A partir daí, são investidas as mais diversas técnicas de combate, como controles biológicos, que pressupõem a inserção de predadores naturais das pragas nas plantações, por exemplo.

Os defensivos agrícolas, por sua vez, vêm sendo produzidos de modo a gerar o menor dano possível aos alimentos e ao consumidor. Embora seu uso ainda provoque polêmicas na sociedade, é quase um consenso que eles são necessários para manter a atual oferta de alimentos.

Em Paulínia (SP), por exemplo, a Bayer possui uma fazenda experimental na qual testa os diversos insumos produzidos. O local é curioso por ser um cultivo de alimentos em que nada é consumido, pois tudo é enviado para testes rigorosos, que analisam a viabilidade ou não dos produtos químicos para emprego na agricultura.

Questionados sobre os efeitos dos defensivos na saúde humana, os pesquisadores respondem que “as quantidades recomendadas são muito menores do que o limite seguro e, portanto, possíveis efeitos negativos dos defensivos são ínfimos se comparados aos seus benefícios”. Reconhecem, entretanto, que “sempre existem produtores que não seguem as regras e limites, prejudicando a população e causando um estigma sobre o próprio agronegócio”.

Equipamentos e logística

Grandes estrelas das feiras de exposição agrícolas, as máquinas e equipamentos também fazem parte do projeto que consiste em aumentar, constantemente, a produtividade no campo. Tratores, plantadeiras, colheitadeiras, pulverizadores e sistemas inteligentes possuem características que variam de acordo com as circunstâncias de aplicação, como cultura, solo e tamanho da propriedade.

A mecanização do campo regula a quantidade produzida e o tempo ideal de cada etapa da produção. Esse processo auxilia na distribuição das mercadorias, evitando que estraguem, e proporciona um melhor aproveitamento da terra e de recursos como água, força de trabalho e insumos, favorecendo o custo-benefício do produtor.
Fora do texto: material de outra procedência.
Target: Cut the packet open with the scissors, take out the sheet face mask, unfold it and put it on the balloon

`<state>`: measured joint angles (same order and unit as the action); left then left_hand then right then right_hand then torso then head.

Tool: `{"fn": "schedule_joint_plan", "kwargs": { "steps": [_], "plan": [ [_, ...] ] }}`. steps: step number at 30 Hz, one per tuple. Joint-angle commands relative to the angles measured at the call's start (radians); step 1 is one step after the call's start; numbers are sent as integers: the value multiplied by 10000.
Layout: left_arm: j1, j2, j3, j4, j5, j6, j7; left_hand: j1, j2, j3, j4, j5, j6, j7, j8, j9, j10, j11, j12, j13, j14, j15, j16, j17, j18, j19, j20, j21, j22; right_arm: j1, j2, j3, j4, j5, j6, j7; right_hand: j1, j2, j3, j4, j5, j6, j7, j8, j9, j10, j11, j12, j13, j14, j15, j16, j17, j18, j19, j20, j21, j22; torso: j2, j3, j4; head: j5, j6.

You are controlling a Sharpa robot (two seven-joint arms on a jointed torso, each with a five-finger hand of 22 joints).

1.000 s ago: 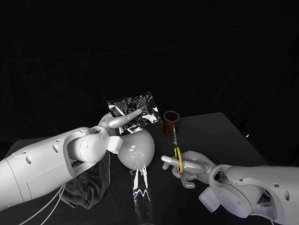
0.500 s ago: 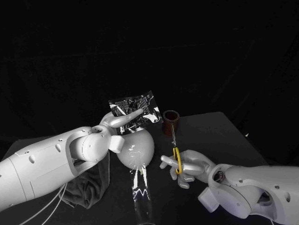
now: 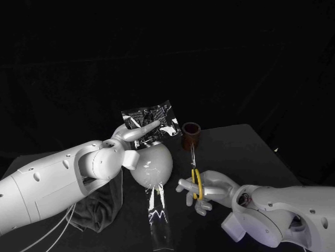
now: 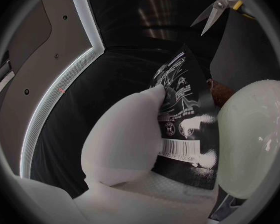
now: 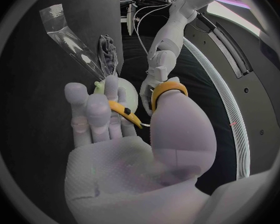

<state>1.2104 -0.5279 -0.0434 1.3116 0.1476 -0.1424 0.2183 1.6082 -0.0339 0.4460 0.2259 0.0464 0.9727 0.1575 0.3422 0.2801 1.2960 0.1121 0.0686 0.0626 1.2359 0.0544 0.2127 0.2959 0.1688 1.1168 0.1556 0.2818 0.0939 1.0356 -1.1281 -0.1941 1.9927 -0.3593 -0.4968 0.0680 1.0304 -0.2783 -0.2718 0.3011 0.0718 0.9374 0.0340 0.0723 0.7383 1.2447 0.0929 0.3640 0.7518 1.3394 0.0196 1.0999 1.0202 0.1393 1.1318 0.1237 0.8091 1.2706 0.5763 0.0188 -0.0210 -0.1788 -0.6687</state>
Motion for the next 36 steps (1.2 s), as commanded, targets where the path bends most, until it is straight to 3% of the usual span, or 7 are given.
{"fn": "schedule_joint_plan", "kwargs": {
  "steps": [1,19,36],
  "plan": [
    [8,73,18,-30,-32,48,65,-7,65,62,22,31,21,52,31,432,217,-166,-39,15,-16,-23,28,10,130,12,-11,56,15,0,18,7,62,-356,121,-317,-80,-92,-55,19,36,-3239,1477,74,28,-22,-2,-61,-54,-27,4,8,15,103,-45,-9,-23,-3,4,-3,0,1,-4],
    [11,306,21,-114,-424,279,-344,-44,38,134,-17,31,3,60,27,439,201,-160,-47,12,-28,-18,17,23,128,-11,-7,47,8,166,213,24,99,-652,392,-715,-81,38,56,16,15,-3318,1512,338,127,80,27,-248,-227,-53,28,10,-21,121,-86,29,-62,-13,-8,0,0,-38,0],
    [13,256,20,-54,-816,711,-751,-68,18,190,-55,31,-7,67,28,446,190,-155,-49,12,-35,-15,8,33,128,-27,-4,41,1,419,231,26,132,-780,451,-797,-68,180,173,7,-48,-3332,1538,593,202,179,44,-367,-339,-71,47,25,-40,130,-110,54,-79,-16,-2,-2,3,-138,-24]
  ]
}}
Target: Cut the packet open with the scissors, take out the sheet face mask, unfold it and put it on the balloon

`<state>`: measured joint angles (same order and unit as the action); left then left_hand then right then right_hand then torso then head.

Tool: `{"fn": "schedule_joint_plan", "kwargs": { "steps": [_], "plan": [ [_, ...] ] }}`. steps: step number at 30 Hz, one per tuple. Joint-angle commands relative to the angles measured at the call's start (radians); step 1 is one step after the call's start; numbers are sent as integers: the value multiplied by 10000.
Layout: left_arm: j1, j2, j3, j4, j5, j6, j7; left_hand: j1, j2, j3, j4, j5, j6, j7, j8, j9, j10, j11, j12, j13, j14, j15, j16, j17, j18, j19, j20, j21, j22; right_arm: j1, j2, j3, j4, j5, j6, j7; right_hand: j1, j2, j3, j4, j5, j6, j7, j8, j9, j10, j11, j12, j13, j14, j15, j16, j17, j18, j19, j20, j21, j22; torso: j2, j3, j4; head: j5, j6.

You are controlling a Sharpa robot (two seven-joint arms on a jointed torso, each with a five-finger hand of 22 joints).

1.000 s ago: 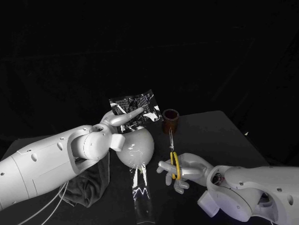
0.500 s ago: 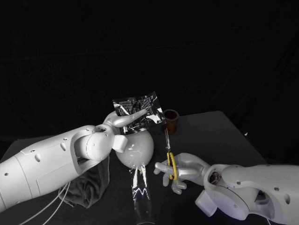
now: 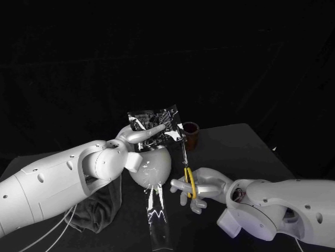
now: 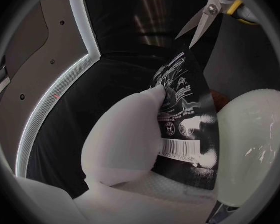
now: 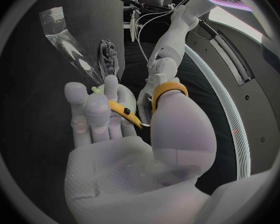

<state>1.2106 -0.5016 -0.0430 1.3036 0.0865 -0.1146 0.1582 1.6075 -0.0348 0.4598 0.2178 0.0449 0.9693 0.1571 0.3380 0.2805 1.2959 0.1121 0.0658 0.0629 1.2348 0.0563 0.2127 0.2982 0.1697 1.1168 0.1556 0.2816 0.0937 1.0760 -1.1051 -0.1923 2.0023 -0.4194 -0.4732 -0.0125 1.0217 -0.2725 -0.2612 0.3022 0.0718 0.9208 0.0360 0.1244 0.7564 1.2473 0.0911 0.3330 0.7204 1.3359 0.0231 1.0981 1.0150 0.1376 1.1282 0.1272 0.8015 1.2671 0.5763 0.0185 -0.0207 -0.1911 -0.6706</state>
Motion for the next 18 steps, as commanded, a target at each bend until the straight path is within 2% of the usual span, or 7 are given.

Por fim, de nada adianta todo o investimento em aparatos se os processos logísticos que envolvem a venda e a distribuição não forem meticulosamente eficientes. Exemplo disso é a cooperativa Veiling, de Holambra, que negocia milhões de flores por dia, através de leilões ou vendas diretas.

“Nosso modelo é pautado pela organização, seriedade e sustentabilidade”, conta o presidente da cooperativa, o holandês André Van Krussen. “Para ter um negócio de sucesso, é preciso oferecer ao cliente o que há de melhor em qualidade e distribuição de flores”.

Como estragam facilmente, as flores são mantidas em câmaras frias e distribuídas no menor tempo possível. “Cada lote vendido é identificado com números, que remetem aos boxes que nossos clientes já possuem nas instalações. Entregamos os pedidos em no máximo uma hora, e daí eles partem para os mais diversos estados brasileiros”, explica.

Estufa para o cultivo de flores, na região de Holambra. AUN/João Victor Escovar

A seriedade, que está presente em todas as etapas de negociação, não abrindo margem para produtores que extrapolem preços ou clientes inadimplentes, é um dos segredos do sucesso da cooperativa. Com esse modelo rígido e eficaz, vem crescendo cerca de 12% ao ano e espera movimentar, em 2017, o montante de R$ 700 milhões.

O agronegócio brasileiro e suas consequências, como o sucesso da economia nacional e a segurança alimentar interna e externa, dependem, desse modo, do constante investimento em ciência, tecnologia e na capacidade de organização. Nas palavras de Morandi, o grande desafio deste século para o campo é “estabelecer uma sinergia entre o crescimento econômico, as necessidades da população e a responsabilidade ambiental”.